- **Provided material**:
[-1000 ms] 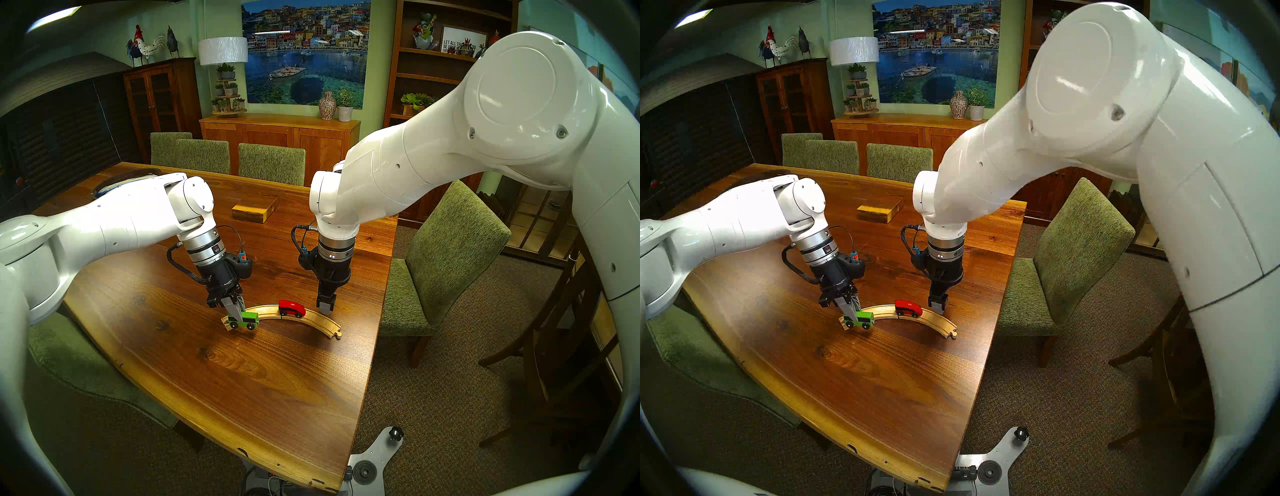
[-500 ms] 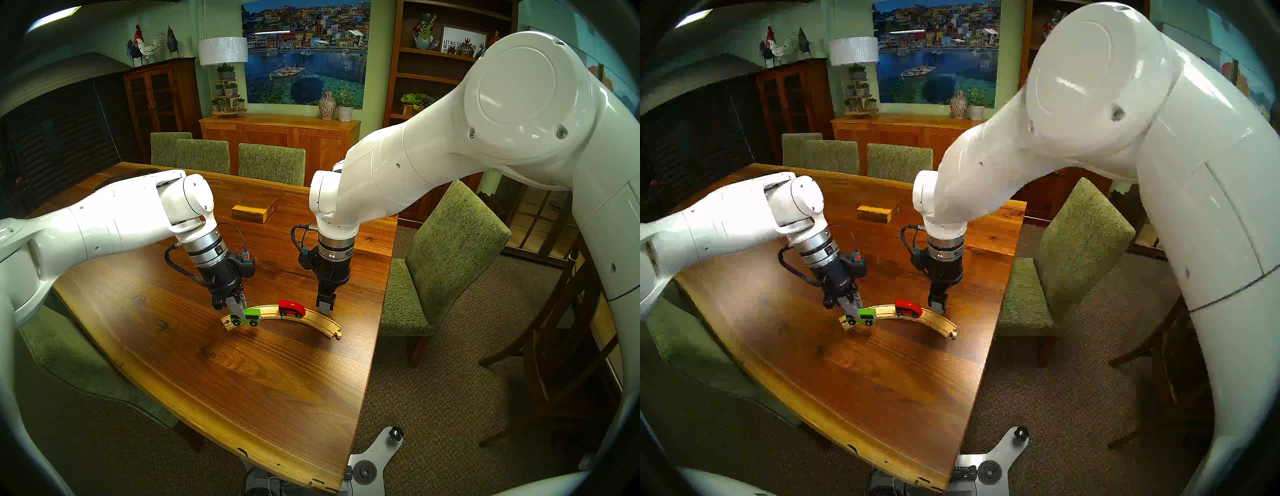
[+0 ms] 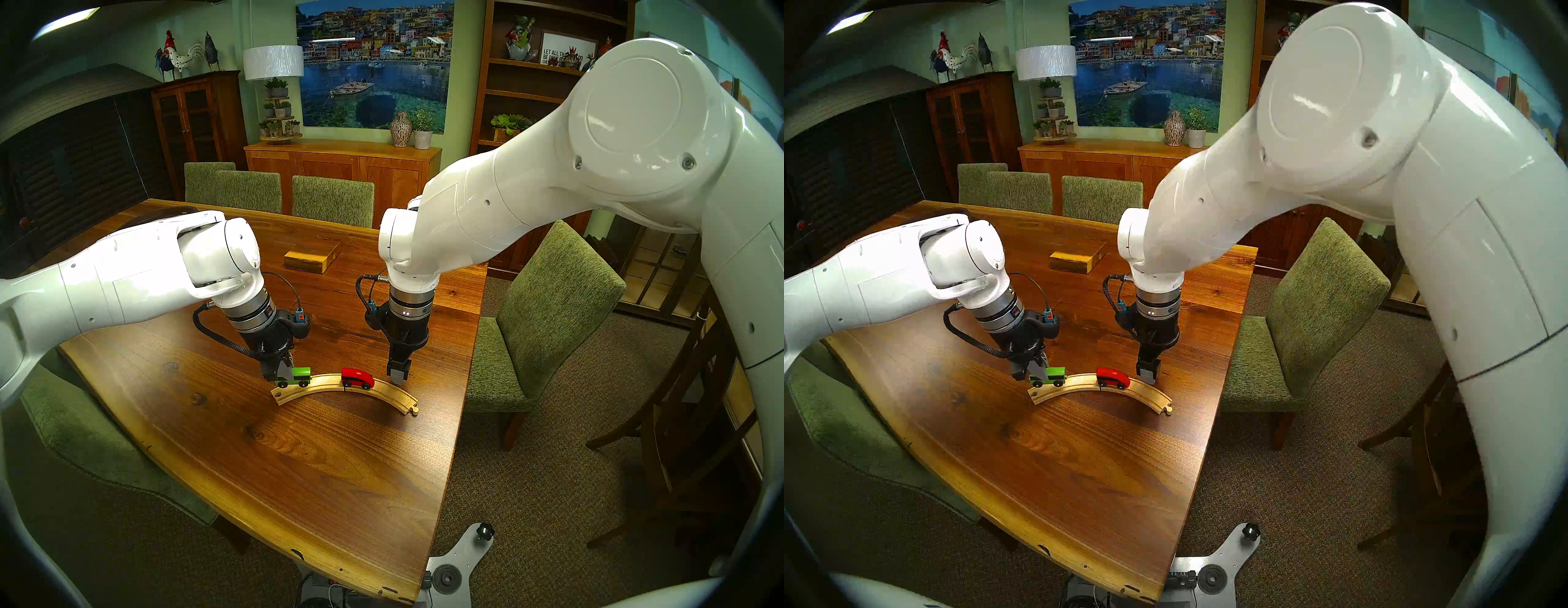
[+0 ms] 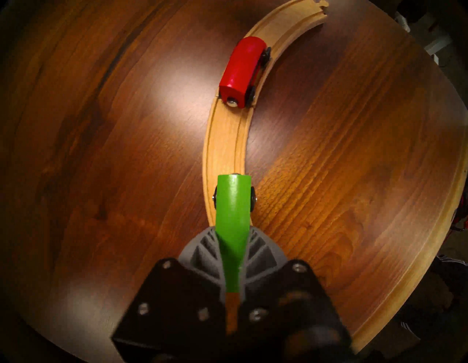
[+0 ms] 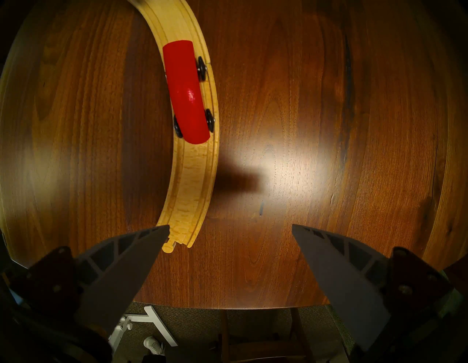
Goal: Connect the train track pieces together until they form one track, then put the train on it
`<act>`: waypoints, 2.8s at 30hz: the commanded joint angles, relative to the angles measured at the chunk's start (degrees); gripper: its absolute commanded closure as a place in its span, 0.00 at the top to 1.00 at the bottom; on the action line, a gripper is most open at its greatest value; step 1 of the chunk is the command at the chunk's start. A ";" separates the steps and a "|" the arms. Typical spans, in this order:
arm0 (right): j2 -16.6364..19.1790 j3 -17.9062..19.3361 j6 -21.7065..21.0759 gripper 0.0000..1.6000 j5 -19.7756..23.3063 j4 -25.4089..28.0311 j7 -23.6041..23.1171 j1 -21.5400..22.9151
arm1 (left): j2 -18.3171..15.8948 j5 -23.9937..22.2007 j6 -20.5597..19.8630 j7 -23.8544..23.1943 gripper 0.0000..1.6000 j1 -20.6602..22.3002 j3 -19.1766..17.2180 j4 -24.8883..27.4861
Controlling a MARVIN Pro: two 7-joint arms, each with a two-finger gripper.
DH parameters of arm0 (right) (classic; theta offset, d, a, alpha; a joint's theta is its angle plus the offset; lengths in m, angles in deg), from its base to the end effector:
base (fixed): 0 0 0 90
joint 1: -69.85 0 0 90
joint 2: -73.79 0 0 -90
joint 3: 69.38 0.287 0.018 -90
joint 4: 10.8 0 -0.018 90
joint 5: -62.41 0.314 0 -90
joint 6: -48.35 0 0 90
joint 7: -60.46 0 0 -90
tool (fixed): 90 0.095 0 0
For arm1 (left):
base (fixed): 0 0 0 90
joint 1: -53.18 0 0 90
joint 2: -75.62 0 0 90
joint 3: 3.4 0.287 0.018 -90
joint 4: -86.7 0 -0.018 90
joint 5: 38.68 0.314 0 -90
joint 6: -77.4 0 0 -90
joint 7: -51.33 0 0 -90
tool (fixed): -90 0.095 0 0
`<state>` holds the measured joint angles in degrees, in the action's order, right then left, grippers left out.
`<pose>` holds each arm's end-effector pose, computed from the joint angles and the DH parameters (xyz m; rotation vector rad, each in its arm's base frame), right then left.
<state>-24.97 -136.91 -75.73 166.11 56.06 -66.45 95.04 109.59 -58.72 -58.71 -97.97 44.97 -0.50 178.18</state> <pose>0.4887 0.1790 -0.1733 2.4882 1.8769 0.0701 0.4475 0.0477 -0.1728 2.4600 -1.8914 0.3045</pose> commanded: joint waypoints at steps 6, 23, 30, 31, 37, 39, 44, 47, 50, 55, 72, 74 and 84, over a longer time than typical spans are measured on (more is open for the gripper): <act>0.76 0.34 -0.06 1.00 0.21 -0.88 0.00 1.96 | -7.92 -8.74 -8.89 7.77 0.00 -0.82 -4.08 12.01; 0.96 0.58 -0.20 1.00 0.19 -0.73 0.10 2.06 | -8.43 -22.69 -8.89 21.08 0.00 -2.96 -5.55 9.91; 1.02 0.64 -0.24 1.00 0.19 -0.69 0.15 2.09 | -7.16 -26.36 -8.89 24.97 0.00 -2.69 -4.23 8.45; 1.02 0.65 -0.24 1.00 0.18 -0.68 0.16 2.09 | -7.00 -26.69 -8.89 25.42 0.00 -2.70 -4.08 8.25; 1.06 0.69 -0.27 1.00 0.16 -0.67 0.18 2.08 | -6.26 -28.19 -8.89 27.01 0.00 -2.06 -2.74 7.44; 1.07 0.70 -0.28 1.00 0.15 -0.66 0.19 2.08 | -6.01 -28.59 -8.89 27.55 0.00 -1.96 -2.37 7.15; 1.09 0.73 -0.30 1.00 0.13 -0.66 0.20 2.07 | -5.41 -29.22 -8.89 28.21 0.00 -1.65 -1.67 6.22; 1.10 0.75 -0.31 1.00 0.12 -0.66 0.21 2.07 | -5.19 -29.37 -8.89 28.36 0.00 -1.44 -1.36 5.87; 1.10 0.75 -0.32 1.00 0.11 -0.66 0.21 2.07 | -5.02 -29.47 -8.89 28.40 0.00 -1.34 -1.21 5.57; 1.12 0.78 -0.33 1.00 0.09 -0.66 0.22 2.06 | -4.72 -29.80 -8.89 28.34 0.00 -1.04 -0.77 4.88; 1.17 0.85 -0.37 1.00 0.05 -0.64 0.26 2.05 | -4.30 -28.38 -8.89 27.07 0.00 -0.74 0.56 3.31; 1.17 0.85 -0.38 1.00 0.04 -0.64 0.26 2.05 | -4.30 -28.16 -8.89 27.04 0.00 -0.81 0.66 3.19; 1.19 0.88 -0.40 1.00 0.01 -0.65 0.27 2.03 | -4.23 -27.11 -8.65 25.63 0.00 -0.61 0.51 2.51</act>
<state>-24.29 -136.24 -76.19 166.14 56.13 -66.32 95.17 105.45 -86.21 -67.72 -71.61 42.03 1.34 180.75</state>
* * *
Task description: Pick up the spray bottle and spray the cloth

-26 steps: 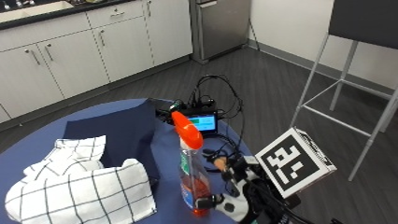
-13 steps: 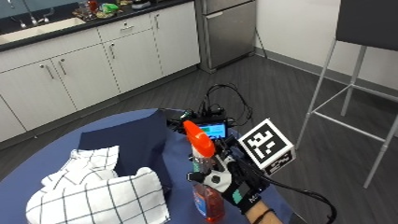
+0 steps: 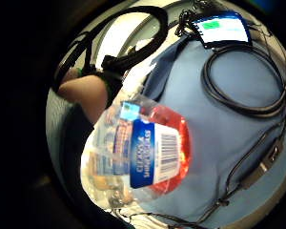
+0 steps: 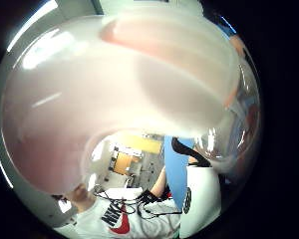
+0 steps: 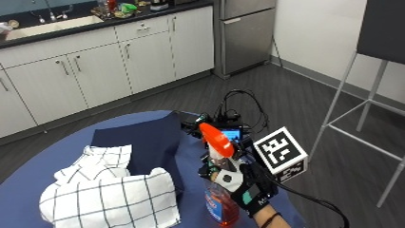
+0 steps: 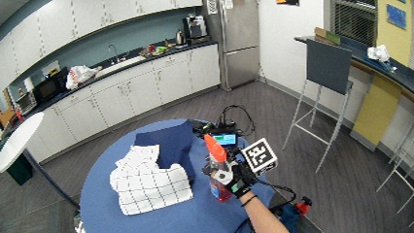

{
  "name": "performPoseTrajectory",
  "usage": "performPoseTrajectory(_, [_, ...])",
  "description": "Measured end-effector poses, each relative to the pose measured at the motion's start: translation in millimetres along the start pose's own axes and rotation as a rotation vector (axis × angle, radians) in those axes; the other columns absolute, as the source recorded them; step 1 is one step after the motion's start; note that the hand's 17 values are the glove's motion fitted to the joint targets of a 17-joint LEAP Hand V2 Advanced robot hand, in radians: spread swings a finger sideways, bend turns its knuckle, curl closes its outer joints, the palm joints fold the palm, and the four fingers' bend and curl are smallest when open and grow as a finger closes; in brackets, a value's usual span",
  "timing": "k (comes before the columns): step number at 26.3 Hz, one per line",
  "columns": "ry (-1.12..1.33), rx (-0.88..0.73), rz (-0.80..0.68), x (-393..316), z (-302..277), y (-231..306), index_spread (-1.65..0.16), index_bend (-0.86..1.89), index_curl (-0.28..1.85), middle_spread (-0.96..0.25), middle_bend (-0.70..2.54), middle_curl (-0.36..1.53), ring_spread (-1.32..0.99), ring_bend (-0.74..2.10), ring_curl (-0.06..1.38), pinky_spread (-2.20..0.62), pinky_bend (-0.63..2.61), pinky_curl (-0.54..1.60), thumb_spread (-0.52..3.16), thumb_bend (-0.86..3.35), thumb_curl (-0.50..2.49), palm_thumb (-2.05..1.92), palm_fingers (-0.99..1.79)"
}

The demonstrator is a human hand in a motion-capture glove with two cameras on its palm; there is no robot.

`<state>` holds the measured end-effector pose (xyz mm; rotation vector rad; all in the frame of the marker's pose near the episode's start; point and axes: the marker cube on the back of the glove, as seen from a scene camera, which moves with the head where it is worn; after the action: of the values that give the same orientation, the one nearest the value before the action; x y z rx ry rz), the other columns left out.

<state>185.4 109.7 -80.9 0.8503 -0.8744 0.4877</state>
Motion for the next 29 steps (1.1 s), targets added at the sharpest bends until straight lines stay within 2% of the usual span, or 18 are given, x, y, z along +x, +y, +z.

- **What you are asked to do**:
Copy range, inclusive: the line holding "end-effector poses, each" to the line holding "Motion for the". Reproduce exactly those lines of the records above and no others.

- **Answer below**:
  "description": "Measured end-effector poses, each relative to the pose measured at the motion's start: translation in millimetres along the start pose's own axes and rotation as a rotation vector (axis × angle, radians) in those axes; the other columns absolute, as the source recorded them; step 1 is one step after the motion's start; note that the hand's 17 values are the glove's motion fitted to the joint targets of a 17-joint LEAP Hand V2 Advanced robot hand, in radians: spread swings a finger sideways, bend turns its knuckle, curl closes its outer joints, the palm joints fold the palm, and the four fingers' bend and curl are smallest when open and grow as a finger closes; in brackets, a value's usual span",
  "timing": "k (comes before the columns): step number at 26.3 Hz, one per line",
  "columns": "ry (-1.12..1.33), rx (-0.88..0.73), rz (-0.80..0.68), x (-393..316), z (-302..277), y (-231..306), index_spread (-1.65..0.16), index_bend (-0.86..1.89), index_curl (-0.28..1.85), middle_spread (-0.96..0.25), middle_bend (-0.70..2.54), middle_curl (-0.36..1.53), ring_spread (-1.32..0.99), ring_bend (-0.74..2.10), ring_curl (-0.06..1.38), pinky_spread (-2.20..0.62), pinky_bend (-0.63..2.61), pinky_curl (-0.54..1.60), thumb_spread (-0.52..3.16), thumb_bend (-0.86..3.35), thumb_curl (-0.50..2.49), palm_thumb (-2.05..1.92), palm_fingers (-0.99..1.79)"
}

The demonstrator is a human hand in a motion-capture glove with two cameras on its palm; there is no robot.

`<state>` holds the measured end-effector pose (xyz mm; rotation vector rad; all in the frame of the marker's pose near the episode's start; point and axes: the marker cube on the back of the glove, as seen from a scene camera, which moves with the head where it is worn; after the action: of the values that give the same orientation, the one nearest the value before the action; x y z rx ry rz), the other columns left out.

<state>185.4 109.7 -80.9 0.8503 -0.8744 0.4877</state>
Motion for the next 29 steps (1.1 s), targets added at the sharpest bends until straight lines stay within 2% of the usual span, or 18 are given, x, y, z along +x, +y, +z.

Nothing else remains for this exercise.